More than 1.1 million people have been affected by the flooding, which has caused at least 103 deaths and displaced hundreds of thousands of families across the country. While monsoon rains come every year to Myanmar, it has not witnessed such severe flooding in decades.

Such disaster, however, is hardly confined to Myanmar alone.

Nguyen Thi Van Ha, a professor at the Ho Chi Minh City University for Natural Resources and Environment, noted that in 2015 alone, the country has struggled with severe drought in one area, severe flooding in another, and surging levels of salinity in freshwater. In parts of the country, fresh drinking water has become scarce, while the cornerstone of the nation’s economy — rice — is becoming harder and harder to grow.

“It appears the situation in Vietnam is more serious than in the past,” she said.

The pope's encyclical

In Cambodia and Laos, rapid deforestation by well-connected companies has pushed villagers from their land and created a spiral of social problems, priests explained. Damming in both countries has threatened ecosystems while rampant corruption is speeding the degradation.

“Now we are starting to destroy ourselves,” said Bishop Louis-Marie Ling Mangkhanekhoun of Pakse in Laos. “It’s not from climate change itself but [it is] coming from human beings and humans doing something very wrong to destroy the earth.”

But while the picture is stark, the Church has been taking a proactive stance.

“Many are taking it very seriously,” Father D’Silva told ucanews.com.
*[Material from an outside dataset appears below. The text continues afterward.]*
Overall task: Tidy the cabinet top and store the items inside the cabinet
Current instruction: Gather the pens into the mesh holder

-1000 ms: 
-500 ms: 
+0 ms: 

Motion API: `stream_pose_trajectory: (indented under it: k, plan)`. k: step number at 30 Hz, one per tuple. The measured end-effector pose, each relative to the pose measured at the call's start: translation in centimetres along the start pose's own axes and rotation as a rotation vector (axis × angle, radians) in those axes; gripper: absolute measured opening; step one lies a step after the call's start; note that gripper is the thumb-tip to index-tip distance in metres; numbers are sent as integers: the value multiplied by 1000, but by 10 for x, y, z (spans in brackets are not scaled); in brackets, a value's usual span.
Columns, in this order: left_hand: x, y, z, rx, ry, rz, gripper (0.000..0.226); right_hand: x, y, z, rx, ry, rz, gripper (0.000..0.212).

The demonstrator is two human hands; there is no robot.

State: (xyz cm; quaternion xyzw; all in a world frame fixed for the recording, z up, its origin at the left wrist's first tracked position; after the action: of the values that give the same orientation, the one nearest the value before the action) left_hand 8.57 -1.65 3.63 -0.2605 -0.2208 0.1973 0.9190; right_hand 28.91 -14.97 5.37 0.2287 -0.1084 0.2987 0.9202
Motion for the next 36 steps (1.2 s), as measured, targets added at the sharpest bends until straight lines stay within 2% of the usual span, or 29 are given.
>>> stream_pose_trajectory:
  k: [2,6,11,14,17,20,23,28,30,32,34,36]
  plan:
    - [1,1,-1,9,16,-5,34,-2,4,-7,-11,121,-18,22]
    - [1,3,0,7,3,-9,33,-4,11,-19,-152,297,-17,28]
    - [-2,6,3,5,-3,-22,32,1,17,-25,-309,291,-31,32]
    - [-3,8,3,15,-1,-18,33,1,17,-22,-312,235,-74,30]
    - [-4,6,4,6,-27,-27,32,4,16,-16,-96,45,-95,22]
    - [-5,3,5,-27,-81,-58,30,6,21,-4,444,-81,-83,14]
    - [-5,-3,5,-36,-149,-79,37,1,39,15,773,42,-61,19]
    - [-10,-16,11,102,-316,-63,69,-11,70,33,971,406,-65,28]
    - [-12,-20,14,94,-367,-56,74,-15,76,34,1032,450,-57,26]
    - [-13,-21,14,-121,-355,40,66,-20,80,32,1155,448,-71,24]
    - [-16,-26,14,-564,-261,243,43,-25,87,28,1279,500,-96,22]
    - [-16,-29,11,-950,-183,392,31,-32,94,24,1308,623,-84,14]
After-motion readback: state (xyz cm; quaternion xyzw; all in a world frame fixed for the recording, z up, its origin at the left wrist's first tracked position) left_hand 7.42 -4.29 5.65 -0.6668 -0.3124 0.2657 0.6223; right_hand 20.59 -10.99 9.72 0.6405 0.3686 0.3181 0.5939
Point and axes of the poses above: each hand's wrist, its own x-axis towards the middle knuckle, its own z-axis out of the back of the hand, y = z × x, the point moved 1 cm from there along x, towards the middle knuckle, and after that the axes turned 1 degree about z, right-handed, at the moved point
Reverend Father Dionysius Mathews of the Archdiocese of Kuala Lumpur said the Malaysian Church had taken pains to work with local communities on education and conservation.
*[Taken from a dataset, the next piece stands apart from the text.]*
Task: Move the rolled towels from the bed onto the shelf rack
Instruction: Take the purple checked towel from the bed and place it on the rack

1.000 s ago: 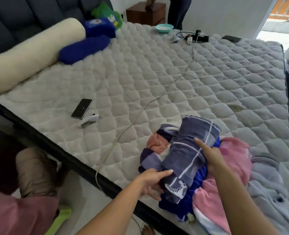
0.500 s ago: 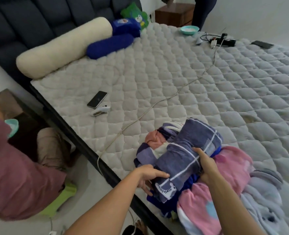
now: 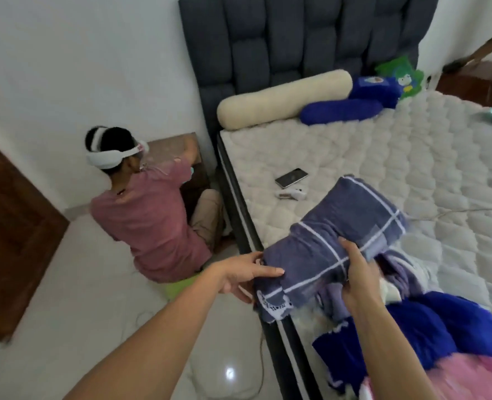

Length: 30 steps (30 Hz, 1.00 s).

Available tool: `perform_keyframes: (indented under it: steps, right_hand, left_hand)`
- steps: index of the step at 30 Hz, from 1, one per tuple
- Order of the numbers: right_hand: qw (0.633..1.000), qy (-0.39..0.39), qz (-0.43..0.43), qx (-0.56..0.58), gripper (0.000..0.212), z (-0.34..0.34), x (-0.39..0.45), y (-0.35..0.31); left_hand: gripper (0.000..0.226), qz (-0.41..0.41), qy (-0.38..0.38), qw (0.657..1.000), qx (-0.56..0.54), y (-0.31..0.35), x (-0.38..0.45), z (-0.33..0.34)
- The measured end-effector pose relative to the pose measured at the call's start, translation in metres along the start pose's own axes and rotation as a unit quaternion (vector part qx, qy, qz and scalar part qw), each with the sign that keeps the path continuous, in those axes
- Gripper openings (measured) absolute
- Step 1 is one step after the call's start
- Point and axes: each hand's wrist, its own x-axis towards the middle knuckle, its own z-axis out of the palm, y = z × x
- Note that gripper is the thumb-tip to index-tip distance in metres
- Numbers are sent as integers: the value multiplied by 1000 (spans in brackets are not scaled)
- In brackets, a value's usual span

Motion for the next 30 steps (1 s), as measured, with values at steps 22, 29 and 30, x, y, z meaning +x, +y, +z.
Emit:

When a forest fire broke out in a Acacia tree plantation near Kuala Lumpur, razing what was once a forest preserve to the ground, the Church launched a program to educate the area’s youth on the necessity of plant life.

“Children are being taught to respect nature,” said Father Mathews. “Even though it may look very bleak, the Church has been invested in many areas of educating the natives and trying to save whatever is left.”

His colleague, Sheila Anne, chairwoman of the Regional Justice and Peace Commission, told ucanews.com how her parish had worked with local women to introduce simple, homemade cleaning detergents to fight the effects of toxic pollution.

Church leaders pointed to the pope’s unprecedented Laudato si’ as a charge driving them forward in the fight against climate change.

“Suddenly we have the pope’s encyclical and things completely changed,” said Father D’Silva.

Empowered to take a leading role in fighting climate change, Church leaders said they were trying more and more to work with governments and pressure them to make lasting changes.

“In the past, there was insufficient action and we lacked awareness of [the problems facing] civilians. There was no cooperation between the Church and local authorities on climate change and the Church paid less attention to climate change. But now, from last year ... the Bishop’s Councils want to focus on this,” said Reverend Vincent Vu Ngoc Dong, director of Caritas Vietnam.

The timing of such efforts is crucial.

Father Pedro Walpole, Director of Research at the Institute of Environmental Science for Social Change in the Philippines, said last week that Asia must be preemptive in addressing impending natural disaster.

“There are shifts in the climate and increasing pressure coming from the human population,” he said.

The Jesuit environmentalist said the region has improved its responses to flooding during a decade of severe rains, but now should start looking at droughts — which will begin to hit the region badly in coming years.

“We tend to look at it as exceptional rather than average. Today, we’re trying to look at drought as it’s going to continue to happen and we need to have a more advanced reaction, not just a knee-jerk reaction,” he said.

“The climate change theme could not be more timely or relevant,” echoed Bishop Philip Banchong Chaiyara of Ubon Ratchathani, president of Caritas Thailand.

“We can show people what good intentions can accomplish.”